Data records
----------------

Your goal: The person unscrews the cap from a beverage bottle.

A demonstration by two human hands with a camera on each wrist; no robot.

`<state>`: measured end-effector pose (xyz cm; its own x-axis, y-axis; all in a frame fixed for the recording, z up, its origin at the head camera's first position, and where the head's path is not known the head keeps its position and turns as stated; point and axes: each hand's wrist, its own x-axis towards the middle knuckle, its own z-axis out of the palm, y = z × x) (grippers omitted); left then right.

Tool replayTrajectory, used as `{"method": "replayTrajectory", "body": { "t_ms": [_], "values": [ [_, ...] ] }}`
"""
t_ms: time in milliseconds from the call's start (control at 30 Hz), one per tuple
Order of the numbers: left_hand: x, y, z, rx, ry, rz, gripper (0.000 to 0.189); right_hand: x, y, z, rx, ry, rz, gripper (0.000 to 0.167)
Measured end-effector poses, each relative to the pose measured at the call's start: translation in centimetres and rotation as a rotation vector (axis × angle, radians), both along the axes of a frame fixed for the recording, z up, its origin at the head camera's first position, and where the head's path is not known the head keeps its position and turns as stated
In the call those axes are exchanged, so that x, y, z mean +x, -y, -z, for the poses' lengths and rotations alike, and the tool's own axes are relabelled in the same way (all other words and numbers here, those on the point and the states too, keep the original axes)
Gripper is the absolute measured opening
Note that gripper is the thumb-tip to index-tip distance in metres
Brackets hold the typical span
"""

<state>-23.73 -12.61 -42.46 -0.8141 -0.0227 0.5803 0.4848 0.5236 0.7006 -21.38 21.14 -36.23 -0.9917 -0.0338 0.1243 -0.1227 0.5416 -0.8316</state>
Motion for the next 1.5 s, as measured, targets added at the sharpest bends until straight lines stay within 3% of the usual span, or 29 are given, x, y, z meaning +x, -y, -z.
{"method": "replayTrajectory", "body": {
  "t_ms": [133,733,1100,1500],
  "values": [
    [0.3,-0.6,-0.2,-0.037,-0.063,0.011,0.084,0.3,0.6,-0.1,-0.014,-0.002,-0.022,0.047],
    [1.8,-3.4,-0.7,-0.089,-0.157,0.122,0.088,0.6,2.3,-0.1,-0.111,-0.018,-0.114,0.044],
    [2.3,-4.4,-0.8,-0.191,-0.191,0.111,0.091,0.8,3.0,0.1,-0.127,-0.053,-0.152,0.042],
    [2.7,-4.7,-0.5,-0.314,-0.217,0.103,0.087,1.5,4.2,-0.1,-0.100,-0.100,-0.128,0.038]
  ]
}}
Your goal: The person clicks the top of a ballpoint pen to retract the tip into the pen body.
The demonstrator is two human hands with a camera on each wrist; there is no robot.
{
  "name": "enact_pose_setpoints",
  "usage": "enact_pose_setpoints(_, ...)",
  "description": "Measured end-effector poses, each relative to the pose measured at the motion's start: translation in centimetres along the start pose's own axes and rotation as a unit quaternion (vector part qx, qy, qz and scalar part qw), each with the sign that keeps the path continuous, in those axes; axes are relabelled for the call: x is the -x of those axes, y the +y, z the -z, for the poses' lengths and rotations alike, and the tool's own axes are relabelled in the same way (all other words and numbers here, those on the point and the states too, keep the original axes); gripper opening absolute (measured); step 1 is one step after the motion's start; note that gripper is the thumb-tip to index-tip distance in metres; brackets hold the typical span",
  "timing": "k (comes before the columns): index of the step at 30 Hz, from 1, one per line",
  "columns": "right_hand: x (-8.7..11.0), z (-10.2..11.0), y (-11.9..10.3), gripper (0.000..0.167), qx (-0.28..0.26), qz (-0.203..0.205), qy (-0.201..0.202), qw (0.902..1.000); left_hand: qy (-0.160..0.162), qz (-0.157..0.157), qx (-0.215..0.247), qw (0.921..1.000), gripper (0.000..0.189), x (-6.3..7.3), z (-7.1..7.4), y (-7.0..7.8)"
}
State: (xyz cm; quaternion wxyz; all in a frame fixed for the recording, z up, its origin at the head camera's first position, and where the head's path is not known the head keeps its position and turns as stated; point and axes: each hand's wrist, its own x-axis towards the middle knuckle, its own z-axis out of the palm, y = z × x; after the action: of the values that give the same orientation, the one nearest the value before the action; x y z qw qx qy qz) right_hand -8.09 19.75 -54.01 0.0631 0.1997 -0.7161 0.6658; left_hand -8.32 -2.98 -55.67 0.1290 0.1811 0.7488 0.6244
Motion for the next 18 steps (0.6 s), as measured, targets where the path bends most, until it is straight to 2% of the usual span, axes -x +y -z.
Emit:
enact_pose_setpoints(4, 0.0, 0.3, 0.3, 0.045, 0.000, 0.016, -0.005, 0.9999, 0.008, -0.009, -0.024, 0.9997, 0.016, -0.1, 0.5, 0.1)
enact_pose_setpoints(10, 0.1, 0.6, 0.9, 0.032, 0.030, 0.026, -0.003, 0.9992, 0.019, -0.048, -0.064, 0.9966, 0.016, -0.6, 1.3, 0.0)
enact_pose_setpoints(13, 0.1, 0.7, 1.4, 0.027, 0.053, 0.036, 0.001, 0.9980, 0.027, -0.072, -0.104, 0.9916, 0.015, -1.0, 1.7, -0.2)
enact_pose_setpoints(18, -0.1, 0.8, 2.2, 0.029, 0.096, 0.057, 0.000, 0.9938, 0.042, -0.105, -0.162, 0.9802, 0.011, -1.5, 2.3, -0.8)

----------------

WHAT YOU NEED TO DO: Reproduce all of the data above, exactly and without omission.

TASK OUTPUT:
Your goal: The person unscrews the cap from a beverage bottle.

A demonstration by two human hands with a camera on each wrist; no robot.

`<state>`: measured end-effector pose (xyz cm; its own x-axis, y-axis; all in a frame fixed for the recording, z up, its origin at the head camera's first position, and where the head's path is not known the head keeps its position and turns as stated; point and axes: each hand's wrist, its own x-axis towards the middle knuckle, its own z-axis out of the palm, y = z × x) (grippers omitted); left then right.

Tool replayTrajectory, used as `{"method": "replayTrajectory", "body": { "t_ms": [_], "values": [ [_, ...] ] }}`
"""
t_ms: time in milliseconds from the call's start (control at 30 Hz), one per tuple
Order of the numbers: left_hand: x, y, z, rx, ry, rz, gripper (0.000 to 0.189); right_hand: x, y, z, rx, ry, rz, gripper (0.000 to 0.167)
Measured end-effector poses, each relative to the pose measured at the call's start: translation in centimetres and rotation as a rotation vector (axis × angle, radians), both along the axes of a frame fixed for the recording, z up, its origin at the head camera's first position, and where the head's path is not known the head keeps its position and turns as stated
In the call those axes are exchanged, so that x, y, z mean +x, -y, -z, for the poses' lengths and rotations alike, and the tool's own axes are relabelled in the same way (all other words and numbers here, those on the point and the states too, keep the original axes)
Gripper is the absolute measured opening
Note that gripper is the thumb-tip to index-tip distance in metres
Brackets hold the typical span
"""

<state>-23.73 -12.61 -42.46 -0.8141 -0.0227 0.5803 0.4848 0.5236 0.7006 -21.38 21.14 -36.23 -0.9917 -0.0338 0.1243 -0.1227 0.5416 -0.8316</state>
Motion for the next 1.5 s, as measured, targets added at the sharpest bends until straight lines stay within 3% of the usual span, or 29 are given, x, y, z meaning +x, -y, -z.
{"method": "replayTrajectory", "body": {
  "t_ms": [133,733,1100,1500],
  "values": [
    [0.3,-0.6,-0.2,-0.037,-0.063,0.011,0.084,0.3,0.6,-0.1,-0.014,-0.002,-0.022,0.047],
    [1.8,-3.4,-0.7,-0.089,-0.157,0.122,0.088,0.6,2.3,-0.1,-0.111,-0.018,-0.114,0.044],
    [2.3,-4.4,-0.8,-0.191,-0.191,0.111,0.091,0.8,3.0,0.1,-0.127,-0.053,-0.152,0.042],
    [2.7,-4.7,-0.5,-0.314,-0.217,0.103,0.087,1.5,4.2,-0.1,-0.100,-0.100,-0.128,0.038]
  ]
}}
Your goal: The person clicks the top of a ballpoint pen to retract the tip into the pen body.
The demonstrator is two human hands with a camera on each wrist; there is no robot.
{
  "name": "enact_pose_setpoints",
  "usage": "enact_pose_setpoints(_, ...)",
  "description": "Measured end-effector poses, each relative to the pose measured at the motion's start: translation in centimetres along the start pose's own axes and rotation as a unit quaternion (vector part qx, qy, qz and scalar part qw), each with the sign that keeps the path continuous, in those axes; axes are relabelled for the call: x is the -x of those axes, y the +y, z the -z, for the poses' lengths and rotations alike, and the tool's own axes are relabelled in the same way (all other words and numbers here, those on the point and the states too, keep the original axes); gripper opening absolute (measured); step 1 is one step after the motion's start; note that gripper is the thumb-tip to index-tip distance in metres; brackets hold the typical span",
  "timing": "k (comes before the columns): index of the step at 30 Hz, from 1, one per line",
  "columns": "right_hand: x (-8.7..11.0), z (-10.2..11.0), y (-11.9..10.3), gripper (0.000..0.167), qx (-0.28..0.26), qz (-0.203..0.205), qy (-0.201..0.202), qw (0.902..1.000); left_hand: qy (-0.160..0.162), qz (-0.157..0.157), qx (-0.215..0.247), qw (0.921..1.000), gripper (0.000..0.189), x (-6.3..7.3), z (-7.1..7.4), y (-7.0..7.8)"
}
State: (xyz cm; quaternion wxyz; all in a frame fixed for the recording, z up, its origin at the head camera's first position, and where the head's path is not known the head keeps its position and turns as stated; point and axes: each hand's wrist, its own x-axis towards the middle knuckle, its own z-axis out of the palm, y = z × x; after the action: of the values that give the same orientation, the one nearest the value before the action; x y z qw qx qy qz) right_hand -8.09 19.75 -54.01 0.0631 0.1997 -0.7161 0.6658; left_hand -8.32 -2.98 -55.67 0.1290 0.1811 0.7488 0.6244
Motion for the next 18 steps (0.6 s), as measured, targets where the path bends most, until it is straight to 2% of the usual span, axes -x +y -z.
Emit:
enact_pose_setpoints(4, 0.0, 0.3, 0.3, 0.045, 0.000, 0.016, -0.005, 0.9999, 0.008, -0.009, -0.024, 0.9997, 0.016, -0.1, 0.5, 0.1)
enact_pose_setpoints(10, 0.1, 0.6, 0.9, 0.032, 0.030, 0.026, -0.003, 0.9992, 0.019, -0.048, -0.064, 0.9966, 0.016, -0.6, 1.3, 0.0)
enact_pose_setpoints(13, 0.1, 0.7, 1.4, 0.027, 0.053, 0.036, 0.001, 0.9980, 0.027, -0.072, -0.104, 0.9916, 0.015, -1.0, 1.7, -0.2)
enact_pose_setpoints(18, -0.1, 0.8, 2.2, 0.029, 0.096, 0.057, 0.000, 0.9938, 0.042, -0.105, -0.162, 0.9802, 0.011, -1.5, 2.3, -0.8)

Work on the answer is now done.